PJ Harvey - White Chalk

By Daniel Johnson
October 8, 2007

PJ Harvey has become Miss Havisham, and White Chalk is that Dickens character's one-woman musical. Havisham, the cruel old spinster fucking with Pip's flow in Great Expectations, had gone batty after being stood up at the alter in her youth. On White Chalk's funereal cover, Harvey plays the part of the doomed bride, slouching in the shadows in her ghostly white dress. She looks lovely and insane - and half dead - and it's easy to picture the cobwebs, rotting wedding cake and other detritus of unrequited matrimony lying just outside of frame.

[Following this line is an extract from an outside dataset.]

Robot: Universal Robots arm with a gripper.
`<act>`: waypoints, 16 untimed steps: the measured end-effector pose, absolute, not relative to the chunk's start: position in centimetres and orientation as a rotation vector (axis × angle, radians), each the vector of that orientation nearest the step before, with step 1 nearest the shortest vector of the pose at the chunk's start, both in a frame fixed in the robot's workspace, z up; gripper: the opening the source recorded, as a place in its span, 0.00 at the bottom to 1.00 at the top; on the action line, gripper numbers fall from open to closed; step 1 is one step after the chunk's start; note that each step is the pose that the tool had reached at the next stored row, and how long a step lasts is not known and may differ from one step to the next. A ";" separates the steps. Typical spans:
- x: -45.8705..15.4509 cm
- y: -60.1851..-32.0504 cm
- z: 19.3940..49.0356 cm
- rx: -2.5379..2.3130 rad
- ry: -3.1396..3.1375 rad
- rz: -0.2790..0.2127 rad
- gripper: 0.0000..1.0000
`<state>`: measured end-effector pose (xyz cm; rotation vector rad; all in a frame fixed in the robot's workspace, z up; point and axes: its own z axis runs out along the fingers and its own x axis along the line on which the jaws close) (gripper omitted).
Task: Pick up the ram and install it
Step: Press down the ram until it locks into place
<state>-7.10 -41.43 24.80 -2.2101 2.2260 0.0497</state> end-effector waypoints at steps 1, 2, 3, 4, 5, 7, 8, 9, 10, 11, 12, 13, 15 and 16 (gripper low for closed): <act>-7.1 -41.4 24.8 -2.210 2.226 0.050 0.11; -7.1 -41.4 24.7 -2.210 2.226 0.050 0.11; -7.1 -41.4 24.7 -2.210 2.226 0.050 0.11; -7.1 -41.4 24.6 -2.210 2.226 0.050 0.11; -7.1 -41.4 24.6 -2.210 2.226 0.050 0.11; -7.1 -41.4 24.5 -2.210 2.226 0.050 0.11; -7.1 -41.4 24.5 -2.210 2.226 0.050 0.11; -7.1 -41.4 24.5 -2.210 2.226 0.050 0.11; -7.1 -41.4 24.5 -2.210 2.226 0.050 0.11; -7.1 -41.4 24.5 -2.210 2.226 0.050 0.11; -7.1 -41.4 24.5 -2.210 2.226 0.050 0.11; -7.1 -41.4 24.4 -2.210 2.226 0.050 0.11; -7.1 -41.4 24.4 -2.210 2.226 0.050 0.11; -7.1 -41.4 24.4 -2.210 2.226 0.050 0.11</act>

White Chalk features little instrumentation besides piano and sounds like it was recorded inside one. It's melancholy close-mic'd, full of squeaking gears and plucked tones and Harvey's reedy falsetto floats above it all like a screech played back at half speed. Harvey used to sound 50 feet tall; an Amazonian badass whose femininity never suffered from the swamp punk and come-to-Jesus blues. She was everybody's favorite fatally attracted songstress, wrestling her demons into a beautifully abrasive music that was its own kind of triumph. Now she just sounds defeated, like the rage has abandoned her and left despair in its place.

Like Miss Havisham, who used her influence to spread her cynical cause, White Chalk is an abuse of Harvey's power: in this case, an artistry so compelling it's hard not to listen. The 11 songs of White Chalk have a gloom that won't quit and, no matter how delicately gorgeous they are, Harvey starts to resemble a relentlessly negative friend: you feel you should lend an ear but at some point so much toxicity just starts to bring you down. Let's hope Harvey pulls the curtains open on her music soon. After all, even Miss Havisham eventually let the light in.